*Assigned task*. When you transcribe the listing, keep each line exact and drop the pictures.

*Given material*.
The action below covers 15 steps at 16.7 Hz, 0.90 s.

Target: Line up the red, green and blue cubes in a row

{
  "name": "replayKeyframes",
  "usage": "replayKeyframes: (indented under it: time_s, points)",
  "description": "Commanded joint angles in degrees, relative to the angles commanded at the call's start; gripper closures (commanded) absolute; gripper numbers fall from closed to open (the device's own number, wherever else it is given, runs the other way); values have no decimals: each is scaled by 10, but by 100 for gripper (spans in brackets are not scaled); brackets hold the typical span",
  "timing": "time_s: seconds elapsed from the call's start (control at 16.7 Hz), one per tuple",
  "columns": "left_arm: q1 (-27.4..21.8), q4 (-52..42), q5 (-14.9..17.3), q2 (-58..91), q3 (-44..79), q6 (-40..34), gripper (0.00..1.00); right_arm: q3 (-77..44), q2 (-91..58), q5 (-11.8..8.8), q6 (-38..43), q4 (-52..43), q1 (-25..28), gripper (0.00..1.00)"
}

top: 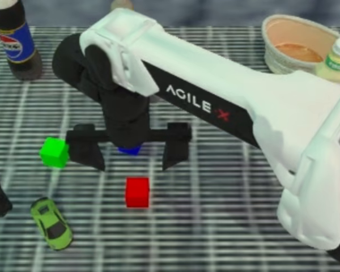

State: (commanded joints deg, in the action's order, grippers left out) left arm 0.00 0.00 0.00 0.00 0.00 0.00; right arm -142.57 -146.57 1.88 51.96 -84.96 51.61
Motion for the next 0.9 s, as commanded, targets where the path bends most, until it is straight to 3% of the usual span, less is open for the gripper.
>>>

*Output of the exercise*.
The action below covers 15 steps at 16.7 Hz, 0.90 s.

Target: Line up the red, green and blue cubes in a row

{
  "name": "replayKeyframes",
  "usage": "replayKeyframes: (indented under it: time_s, points)",
  "description": "Commanded joint angles in degrees, relative to the angles commanded at the call's start; gripper closures (commanded) absolute; gripper numbers fall from closed to open (the device's own number, wherever else it is given, runs the other way); values have no decimals: each is scaled by 10, but by 100 for gripper (spans in brackets are not scaled); brackets hold the typical span",
  "timing": "time_s: seconds elapsed from the call's start (control at 16.7 Hz), one per tuple",
  "columns": "left_arm: q1 (-27.4..21.8), q4 (-52..42), q5 (-14.9..17.3), q2 (-58..91), q3 (-44..79), q6 (-40..34), gripper (0.00..1.00); right_arm: q3 (-77..44), q2 (-91..58), q5 (-11.8..8.8), q6 (-38..43), q4 (-52..43), q1 (-25..28), gripper (0.00..1.00)"
}

top: 

State: (commanded joints deg, in the action's order, grippers left out) left arm 0.00 0.00 0.00 0.00 0.00 0.00; right arm -142.57 -146.57 1.88 51.96 -84.96 51.61
Motion for the next 0.9 s, as commanded, targets where the path bends most, until it is straight to 3% of the usual span, less is open for the gripper.
>>>

The answer requires nothing further.